TASK DETAILS> All of the records that follow need to be copied word for word, without the pictures.

ENTRIES PROVIDED>
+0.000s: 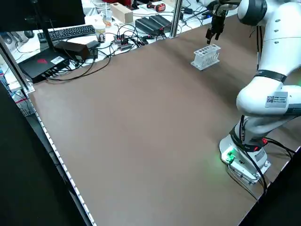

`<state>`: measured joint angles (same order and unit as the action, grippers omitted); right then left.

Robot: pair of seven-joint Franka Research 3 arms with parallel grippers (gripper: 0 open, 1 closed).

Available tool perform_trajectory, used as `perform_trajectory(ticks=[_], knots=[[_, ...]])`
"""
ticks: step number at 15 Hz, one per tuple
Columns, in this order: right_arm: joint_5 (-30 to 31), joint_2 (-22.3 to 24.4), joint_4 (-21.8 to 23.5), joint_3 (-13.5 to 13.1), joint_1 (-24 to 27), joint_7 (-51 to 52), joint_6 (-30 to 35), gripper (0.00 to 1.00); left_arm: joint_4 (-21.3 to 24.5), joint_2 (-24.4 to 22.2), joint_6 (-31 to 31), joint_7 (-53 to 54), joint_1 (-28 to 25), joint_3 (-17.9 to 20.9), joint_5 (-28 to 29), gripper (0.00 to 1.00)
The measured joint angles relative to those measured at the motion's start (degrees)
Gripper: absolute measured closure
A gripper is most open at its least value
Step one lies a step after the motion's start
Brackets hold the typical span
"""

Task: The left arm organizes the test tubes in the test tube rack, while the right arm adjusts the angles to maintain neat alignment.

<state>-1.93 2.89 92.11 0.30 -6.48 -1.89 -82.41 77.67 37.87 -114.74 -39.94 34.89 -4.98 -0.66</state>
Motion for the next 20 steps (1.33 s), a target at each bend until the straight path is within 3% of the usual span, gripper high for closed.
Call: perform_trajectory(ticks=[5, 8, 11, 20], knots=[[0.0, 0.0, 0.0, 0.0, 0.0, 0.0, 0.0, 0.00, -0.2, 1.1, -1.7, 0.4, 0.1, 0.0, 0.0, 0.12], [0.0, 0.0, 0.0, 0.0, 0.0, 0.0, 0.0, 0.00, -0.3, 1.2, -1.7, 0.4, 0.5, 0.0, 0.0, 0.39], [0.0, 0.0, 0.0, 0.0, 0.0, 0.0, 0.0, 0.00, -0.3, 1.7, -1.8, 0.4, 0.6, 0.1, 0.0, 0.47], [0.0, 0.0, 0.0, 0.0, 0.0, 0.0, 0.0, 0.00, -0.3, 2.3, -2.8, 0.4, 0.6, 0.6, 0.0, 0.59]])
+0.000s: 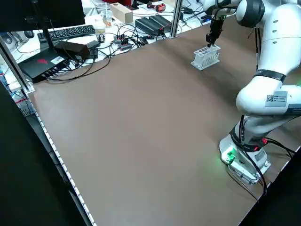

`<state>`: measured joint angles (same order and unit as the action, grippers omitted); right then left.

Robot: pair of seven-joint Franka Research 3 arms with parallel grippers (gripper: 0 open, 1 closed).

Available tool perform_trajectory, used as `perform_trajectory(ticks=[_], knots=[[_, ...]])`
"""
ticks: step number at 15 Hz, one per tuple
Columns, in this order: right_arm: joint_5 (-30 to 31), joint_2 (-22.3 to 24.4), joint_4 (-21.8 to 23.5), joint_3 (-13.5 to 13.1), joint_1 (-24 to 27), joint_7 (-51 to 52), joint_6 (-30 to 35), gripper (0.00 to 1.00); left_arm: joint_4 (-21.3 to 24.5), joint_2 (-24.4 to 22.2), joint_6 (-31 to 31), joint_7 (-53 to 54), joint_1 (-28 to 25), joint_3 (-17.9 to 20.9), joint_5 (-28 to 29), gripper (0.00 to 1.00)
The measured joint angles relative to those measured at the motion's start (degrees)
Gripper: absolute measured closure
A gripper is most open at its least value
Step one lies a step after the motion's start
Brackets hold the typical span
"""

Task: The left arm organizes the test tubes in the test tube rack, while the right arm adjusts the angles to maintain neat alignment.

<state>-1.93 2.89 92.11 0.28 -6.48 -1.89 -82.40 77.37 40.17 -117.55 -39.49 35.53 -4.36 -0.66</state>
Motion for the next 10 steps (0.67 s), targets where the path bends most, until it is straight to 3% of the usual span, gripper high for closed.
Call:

WRITTEN SOLUTION>
+0.000s: 

`<state>`: measured joint angles (same order and unit as the action, grippers omitted); right then left.

Robot: pair of seven-joint Franka Research 3 arms with parallel grippers (gripper: 0 open, 1 closed).

Available tool perform_trajectory, used as `perform_trajectory(ticks=[_], knots=[[_, ...]])`
"""
ticks: step number at 15 Hz, one per tuple
Columns, in this order: right_arm: joint_5 (-30 to 31), joint_2 (-22.3 to 24.4), joint_4 (-21.8 to 23.5), joint_3 (-13.5 to 13.1), joint_1 (-24 to 27), joint_7 (-51 to 52), joint_6 (-30 to 35), gripper (0.00 to 1.00); left_arm: joint_4 (-21.3 to 24.5), joint_2 (-24.4 to 22.2), joint_6 (-31 to 31), joint_7 (-53 to 54), joint_1 (-28 to 25), joint_3 (-17.9 to 20.9), joint_5 (-28 to 29), gripper (0.00 to 1.00)
The measured joint angles relative to those measured at the motion's start (degrees)
Gripper: absolute measured closure
A gripper is most open at its least value
Step one lies a step after the motion's start
Brackets hold the typical span
"""

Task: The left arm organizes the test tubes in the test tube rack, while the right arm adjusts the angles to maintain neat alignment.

<state>-1.93 2.89 92.11 0.30 -6.48 -1.89 -82.41 77.67 37.87 -114.74 -39.94 34.89 -4.98 -0.66</state>
Motion for the next 20 steps (1.33 s), a target at each bend until the straight path is within 3% of the usual span, gripper high for closed.
Call: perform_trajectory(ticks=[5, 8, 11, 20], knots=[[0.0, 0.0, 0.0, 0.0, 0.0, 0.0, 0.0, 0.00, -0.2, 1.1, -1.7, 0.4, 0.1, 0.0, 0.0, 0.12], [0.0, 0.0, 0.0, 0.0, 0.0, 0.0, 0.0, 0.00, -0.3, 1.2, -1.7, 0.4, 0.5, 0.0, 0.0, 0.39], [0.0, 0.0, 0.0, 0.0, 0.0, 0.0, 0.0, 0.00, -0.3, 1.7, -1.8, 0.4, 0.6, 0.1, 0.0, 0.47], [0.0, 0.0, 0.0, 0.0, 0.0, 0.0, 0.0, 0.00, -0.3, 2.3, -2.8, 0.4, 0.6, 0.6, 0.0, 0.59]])
+0.000s: 

`<state>`: measured joint angles (same order and unit as the action, grippers omitted); right then left.

Robot: pair of seven-joint Franka Research 3 arms with parallel grippers (gripper: 0 open, 1 closed).

Available tool perform_trajectory, used as `perform_trajectory(ticks=[_], knots=[[_, ...]])`
"""
ticks: step number at 15 Hz, one per tuple
Columns, in this order: right_arm: joint_5 (-30 to 31), joint_2 (-22.3 to 24.4), joint_4 (-21.8 to 23.5), joint_3 (-13.5 to 13.1), joint_1 (-24 to 27), joint_7 (-51 to 52), joint_6 (-30 to 35), gripper (0.00 to 1.00); left_arm: joint_4 (-21.3 to 24.5), joint_2 (-24.4 to 22.2), joint_6 (-31 to 31), joint_7 (-53 to 54), joint_1 (-28 to 25), joint_3 (-17.9 to 20.9), joint_5 (-28 to 29), gripper (0.00 to 1.00)
The measured joint angles relative to those measured at the motion's start (degrees)
Gripper: absolute measured closure
A gripper is most open at its least value
Step one lies a step after the motion's start
Brackets hold the typical span
"""

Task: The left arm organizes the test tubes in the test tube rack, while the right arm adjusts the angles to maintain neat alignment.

<state>-1.93 2.89 92.11 0.28 -6.48 -1.89 -82.40 77.37 40.17 -117.55 -39.49 35.53 -4.36 -0.66</state>
Motion for the next 10 steps (0.67 s), targets where the path bends most, until it is straight to 3% of the usual span, gripper high for closed.
Call:

The exercise closes with this answer.